**Activity:** Starting at the line that contains "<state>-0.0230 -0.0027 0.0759", transcribe each line exactly through the last line of the data. Include nothing else.

**Available data:**
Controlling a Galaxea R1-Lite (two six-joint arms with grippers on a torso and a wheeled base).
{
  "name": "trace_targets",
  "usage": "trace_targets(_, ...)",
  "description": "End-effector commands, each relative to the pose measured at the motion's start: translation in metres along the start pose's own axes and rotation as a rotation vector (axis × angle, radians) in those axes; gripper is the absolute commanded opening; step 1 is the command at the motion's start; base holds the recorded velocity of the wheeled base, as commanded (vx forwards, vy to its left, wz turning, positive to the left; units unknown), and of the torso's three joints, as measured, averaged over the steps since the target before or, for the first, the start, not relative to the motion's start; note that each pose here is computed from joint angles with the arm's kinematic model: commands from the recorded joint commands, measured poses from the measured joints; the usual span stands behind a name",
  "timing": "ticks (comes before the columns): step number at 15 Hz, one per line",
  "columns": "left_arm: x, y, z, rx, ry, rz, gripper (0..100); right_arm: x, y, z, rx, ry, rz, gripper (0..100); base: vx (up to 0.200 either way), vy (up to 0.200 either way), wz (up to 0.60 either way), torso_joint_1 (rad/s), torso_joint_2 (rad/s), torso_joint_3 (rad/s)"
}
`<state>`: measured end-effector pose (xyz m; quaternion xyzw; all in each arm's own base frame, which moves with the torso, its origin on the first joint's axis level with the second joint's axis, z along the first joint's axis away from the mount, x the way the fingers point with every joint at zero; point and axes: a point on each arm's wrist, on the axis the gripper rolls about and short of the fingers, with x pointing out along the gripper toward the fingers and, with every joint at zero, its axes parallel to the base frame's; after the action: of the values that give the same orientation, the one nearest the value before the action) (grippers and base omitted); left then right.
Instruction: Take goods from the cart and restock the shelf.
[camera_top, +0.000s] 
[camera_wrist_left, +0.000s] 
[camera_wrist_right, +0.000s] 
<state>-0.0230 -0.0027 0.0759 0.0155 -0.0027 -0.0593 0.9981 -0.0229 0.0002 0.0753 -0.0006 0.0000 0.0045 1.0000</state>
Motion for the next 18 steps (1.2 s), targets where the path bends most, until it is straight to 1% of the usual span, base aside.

**Exercise answer:**
<state>-0.0230 -0.0027 0.0759 0.0155 -0.0027 -0.0593 0.9981 -0.0229 0.0002 0.0753 -0.0006 0.0000 0.0045 1.0000</state>
Motion for the next 18 steps (1.2 s), targets where the path bends most, until it is straight to 1% of the usual span, base aside.

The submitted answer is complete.